Exercise objective:
Within the data, how many lines hold the word "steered"? Answer with nothing but the number.

Data section:
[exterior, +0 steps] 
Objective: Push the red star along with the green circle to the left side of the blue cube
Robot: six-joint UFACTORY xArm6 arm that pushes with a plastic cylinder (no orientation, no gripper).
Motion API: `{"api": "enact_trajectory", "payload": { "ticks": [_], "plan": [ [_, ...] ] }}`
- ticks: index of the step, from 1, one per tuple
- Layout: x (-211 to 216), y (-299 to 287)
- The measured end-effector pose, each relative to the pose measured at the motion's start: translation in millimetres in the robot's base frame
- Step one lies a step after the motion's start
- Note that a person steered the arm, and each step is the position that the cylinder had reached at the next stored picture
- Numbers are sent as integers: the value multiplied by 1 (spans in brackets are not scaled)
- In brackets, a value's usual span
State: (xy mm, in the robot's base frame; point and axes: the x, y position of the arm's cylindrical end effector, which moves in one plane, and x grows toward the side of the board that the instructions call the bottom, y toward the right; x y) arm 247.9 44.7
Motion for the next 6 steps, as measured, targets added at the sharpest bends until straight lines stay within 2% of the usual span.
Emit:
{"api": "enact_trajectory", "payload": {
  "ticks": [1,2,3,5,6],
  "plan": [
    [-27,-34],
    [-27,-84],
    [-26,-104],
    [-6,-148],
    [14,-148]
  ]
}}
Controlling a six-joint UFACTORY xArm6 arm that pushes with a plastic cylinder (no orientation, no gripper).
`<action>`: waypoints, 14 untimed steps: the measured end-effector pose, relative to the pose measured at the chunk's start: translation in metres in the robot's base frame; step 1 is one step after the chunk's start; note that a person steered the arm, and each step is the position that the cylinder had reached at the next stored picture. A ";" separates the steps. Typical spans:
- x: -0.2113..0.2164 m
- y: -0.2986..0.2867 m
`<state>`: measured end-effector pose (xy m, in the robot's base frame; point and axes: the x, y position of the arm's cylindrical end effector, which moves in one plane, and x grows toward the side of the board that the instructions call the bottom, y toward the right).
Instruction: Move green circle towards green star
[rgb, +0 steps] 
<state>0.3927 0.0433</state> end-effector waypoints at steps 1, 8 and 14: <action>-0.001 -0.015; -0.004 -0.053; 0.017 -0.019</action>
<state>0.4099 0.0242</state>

Solution for this problem:
2